§ Your objective
Reprint the listing. Every line must match the original exactly.

◆ ◆ ◆ ◆ ◆

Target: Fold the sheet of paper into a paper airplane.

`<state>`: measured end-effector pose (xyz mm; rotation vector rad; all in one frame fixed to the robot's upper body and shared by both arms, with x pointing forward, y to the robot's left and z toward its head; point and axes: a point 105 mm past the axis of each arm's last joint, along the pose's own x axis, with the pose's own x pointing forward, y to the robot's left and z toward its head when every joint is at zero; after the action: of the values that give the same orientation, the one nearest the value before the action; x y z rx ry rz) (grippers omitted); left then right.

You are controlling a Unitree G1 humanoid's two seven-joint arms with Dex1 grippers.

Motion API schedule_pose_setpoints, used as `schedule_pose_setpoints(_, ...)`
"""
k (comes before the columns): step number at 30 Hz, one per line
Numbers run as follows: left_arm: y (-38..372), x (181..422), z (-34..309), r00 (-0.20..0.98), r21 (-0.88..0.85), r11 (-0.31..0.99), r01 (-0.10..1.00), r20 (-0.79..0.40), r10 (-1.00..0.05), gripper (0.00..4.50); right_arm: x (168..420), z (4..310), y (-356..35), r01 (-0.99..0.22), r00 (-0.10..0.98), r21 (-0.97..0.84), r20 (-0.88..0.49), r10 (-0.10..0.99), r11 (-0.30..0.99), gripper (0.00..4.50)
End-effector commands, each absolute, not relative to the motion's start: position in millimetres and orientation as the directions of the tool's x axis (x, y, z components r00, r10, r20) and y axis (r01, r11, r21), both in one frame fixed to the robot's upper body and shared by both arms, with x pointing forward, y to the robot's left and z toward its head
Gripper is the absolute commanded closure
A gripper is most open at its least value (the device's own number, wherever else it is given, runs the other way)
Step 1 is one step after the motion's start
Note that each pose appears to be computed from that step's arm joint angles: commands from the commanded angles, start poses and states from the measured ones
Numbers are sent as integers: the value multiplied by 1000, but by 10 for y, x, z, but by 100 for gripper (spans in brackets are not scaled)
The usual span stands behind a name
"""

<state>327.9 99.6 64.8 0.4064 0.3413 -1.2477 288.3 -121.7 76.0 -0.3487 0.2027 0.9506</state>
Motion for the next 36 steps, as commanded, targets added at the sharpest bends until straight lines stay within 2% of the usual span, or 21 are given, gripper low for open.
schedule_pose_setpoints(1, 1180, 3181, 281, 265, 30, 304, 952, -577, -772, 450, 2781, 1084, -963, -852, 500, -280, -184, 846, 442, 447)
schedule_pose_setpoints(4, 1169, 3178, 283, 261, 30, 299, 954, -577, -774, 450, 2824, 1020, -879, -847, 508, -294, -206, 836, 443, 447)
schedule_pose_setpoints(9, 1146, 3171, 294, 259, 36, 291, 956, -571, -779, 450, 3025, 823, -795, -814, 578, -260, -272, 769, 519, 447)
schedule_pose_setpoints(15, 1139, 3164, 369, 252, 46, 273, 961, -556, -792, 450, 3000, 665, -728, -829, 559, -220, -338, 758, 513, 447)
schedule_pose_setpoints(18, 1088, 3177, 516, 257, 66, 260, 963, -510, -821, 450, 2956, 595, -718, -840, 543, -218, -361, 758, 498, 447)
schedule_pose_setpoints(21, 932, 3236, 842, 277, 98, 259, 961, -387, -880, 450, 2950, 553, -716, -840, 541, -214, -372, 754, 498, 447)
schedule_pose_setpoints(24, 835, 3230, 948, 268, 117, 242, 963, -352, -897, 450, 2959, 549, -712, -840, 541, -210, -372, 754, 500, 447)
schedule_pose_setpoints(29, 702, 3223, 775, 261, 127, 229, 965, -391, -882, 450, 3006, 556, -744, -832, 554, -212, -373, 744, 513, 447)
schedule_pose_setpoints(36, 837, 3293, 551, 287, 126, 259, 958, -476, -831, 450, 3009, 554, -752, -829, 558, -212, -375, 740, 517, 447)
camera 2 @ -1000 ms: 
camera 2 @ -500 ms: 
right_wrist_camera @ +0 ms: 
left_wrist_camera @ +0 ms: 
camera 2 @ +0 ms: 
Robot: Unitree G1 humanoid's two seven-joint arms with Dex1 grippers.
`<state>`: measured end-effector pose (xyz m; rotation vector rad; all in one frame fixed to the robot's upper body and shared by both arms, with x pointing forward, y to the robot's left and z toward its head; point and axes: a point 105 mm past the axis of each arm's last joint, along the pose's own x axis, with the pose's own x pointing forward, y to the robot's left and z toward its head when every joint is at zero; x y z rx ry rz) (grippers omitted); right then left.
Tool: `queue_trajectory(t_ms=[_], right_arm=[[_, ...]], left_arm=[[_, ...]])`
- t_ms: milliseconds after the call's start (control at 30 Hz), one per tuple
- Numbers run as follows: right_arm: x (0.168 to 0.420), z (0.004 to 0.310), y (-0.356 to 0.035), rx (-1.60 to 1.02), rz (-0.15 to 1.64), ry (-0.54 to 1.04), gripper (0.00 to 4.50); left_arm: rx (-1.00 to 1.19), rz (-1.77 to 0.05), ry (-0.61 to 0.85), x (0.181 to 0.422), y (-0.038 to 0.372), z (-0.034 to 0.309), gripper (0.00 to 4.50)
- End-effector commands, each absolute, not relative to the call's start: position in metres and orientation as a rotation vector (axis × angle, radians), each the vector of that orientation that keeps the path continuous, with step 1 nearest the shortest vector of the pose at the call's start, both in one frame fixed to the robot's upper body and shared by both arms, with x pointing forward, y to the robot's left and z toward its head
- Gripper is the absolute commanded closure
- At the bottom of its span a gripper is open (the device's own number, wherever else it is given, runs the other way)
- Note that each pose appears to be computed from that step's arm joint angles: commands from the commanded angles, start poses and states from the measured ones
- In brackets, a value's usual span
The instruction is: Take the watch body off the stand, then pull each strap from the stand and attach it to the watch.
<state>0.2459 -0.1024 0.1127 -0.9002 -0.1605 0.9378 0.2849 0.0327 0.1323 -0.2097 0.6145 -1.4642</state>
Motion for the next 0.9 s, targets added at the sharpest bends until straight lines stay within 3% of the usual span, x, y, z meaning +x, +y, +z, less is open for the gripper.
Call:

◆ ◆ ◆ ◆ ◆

§ Solution
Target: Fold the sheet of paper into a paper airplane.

`<state>`: measured end-effector pose (xyz mm; rotation vector rad; all in one frame fixed to the robot's upper body and shared by both arms, with x pointing forward, y to the robot's left and z toward its head; point and axes: a point 105 mm past the axis of each arm's last joint, along the pose's own x axis, with the pose's own x pointing forward, y to the robot's left and z toward its head when every joint is at zero; after the action: of the values that give the same orientation, the one nearest the value before the action; x y z rx ry rz) (grippers omitted); left then right.

You are controlling a Unitree G1 humanoid's two seven-joint arms with Dex1 grippers.

Motion API schedule_pose_setpoints, used as `schedule_pose_setpoints(_, ...)`
"""
k (comes before the columns): step number at 30 Hz, one per line
Numbers run as follows: left_arm: y (-38..372), x (181..422), z (-34..309), r00 (-0.20..0.98), r21 (-0.88..0.85), r11 (-0.31..0.99), r01 (-0.10..1.00), r20 (-0.79..0.40), r10 (-1.00..0.05), gripper (0.00..4.50); right_arm: x (168..420), z (4..310), y (-356..35), r01 (-0.99..0.22), r00 (-0.10..0.98), r21 (-0.97..0.84), r20 (-0.88..0.49), r10 (-0.10..0.99), r11 (-0.30..0.99), gripper (0.00..4.50)
End-effector commands, each absolute, not relative to the motion's start: position in millimetres and orientation as the directions of the tool's x axis (x, y, z components r00, r10, r20) and y axis (r01, r11, r21), both in one frame fixed to the robot's upper body and shared by both arms, with x pointing forward, y to the robot's left and z toward its head
Gripper is the absolute commanded closure
A gripper is most open at its least value (the device's own number, wherever else it is given, runs the other way)
Step 1 is one step after the motion's start
Note that each pose appears to be computed from that step's arm joint angles: commands from the commanded angles, start poses and states from the measured ones
Numbers are sent as integers: the value multiplied by 1000, but by 10 for y, x, z, but by 100 for gripper (spans in brackets are not scaled)
The usual span stands behind a name
"""

<state>327.9 99.6 64.8 0.4064 0.3413 -1.2477 288.3 -121.7 76.0 -0.3487 0.2027 0.9506</state>
Motion for the next 36 steps, as commanded, targets added at the sharpest bends until straight lines stay within 2% of the usual span, or 21 are given, gripper low for open.
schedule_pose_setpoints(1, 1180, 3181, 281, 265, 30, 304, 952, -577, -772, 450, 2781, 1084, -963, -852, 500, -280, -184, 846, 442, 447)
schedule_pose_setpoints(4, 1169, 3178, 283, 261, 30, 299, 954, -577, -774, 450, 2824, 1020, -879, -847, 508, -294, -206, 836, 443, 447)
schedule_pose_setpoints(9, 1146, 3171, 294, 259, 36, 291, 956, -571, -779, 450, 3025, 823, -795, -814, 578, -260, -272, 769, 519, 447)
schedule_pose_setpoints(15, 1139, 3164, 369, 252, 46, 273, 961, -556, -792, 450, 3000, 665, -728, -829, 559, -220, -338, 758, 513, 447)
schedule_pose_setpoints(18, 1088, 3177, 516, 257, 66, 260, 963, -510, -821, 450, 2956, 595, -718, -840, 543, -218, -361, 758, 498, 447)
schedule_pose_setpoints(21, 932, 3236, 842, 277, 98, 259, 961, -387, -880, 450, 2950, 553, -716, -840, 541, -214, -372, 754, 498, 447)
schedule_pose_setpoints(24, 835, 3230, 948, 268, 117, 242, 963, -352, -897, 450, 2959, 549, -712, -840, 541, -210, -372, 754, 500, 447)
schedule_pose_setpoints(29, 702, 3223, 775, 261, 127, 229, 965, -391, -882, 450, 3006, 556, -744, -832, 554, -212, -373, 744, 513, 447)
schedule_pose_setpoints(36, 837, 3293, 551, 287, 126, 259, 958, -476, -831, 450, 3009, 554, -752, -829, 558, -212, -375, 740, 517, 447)
camera 2 @ -1000 ms: 
camera 2 @ -500 ms: 
right_wrist_camera @ +0 ms: 
left_wrist_camera @ +0 ms: 
camera 2 @ +0 ms: 
Robot: Unitree G1 humanoid's two seven-joint arms with Dex1 grippers.
`<state>`: measured end-effector pose (xyz m; rotation vector rad; all in one frame fixed to the robot's upper body and shared by both arms, with x pointing forward, y to the robot's left and z toward its head; point and axes: a point 105 mm past the axis of each arm's last joint, along the pose's own x axis, with the pose's own x pointing forward, y to the robot's left and z toward its head when every joint is at zero; x y z rx ry rz) (grippers omitted); right then left.
Tool: `queue_trajectory(t_ms=[_], right_arm=[[_, ...]], left_arm=[[_, ...]])`
- t_ms: milliseconds after the call's start (control at 30 Hz), one per tuple
- Numbers run as follows: right_arm: x (0.168 to 0.420), z (0.004 to 0.310), y (-0.356 to 0.035), rx (-1.60 to 1.02), rz (-0.15 to 1.64), ry (-0.54 to 1.04), gripper (0.00 to 4.50); left_arm: rx (-1.00 to 1.19), rz (-1.77 to 0.05), ry (-0.61 to 0.85), x (0.181 to 0.422), y (-0.038 to 0.372), z (-0.034 to 0.309), gripper (0.00 to 4.50)
- End-effector commands, each absolute, not relative to the call's start: position in metres and orientation as a rotation vector (axis × angle, radians), each the vector of that orientation that keeps the path continuous, with step 1 nearest the shortest vector of the pose at the call's start, both in one frame fixed to the robot's upper body and shared by both arms, with x pointing forward, y to the robot's left and z toward its head
- Gripper is the absolute commanded closure
- At the bottom of its span a gripper is open (the device's own number, wherever else it is given, runs the other way)
- Note that each pose appears to be computed from that step's arm joint angles: commands from the commanded angles, start poses and states from the measured ones
- In brackets, a value's usual span
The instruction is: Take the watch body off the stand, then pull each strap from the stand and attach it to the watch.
<state>0.2459 -0.1024 0.1127 -0.9002 -0.1605 0.9378 0.2849 0.0327 0.1323 -0.2097 0.6145 -1.4642</state>
Motion for the next 0.9 s, targets added at the sharpest bends until straight lines stay within 3% of the usual span, x, y, z meaning +x, +y, +z, less is open for the gripper.
Call:

That concludes the output for this exercise.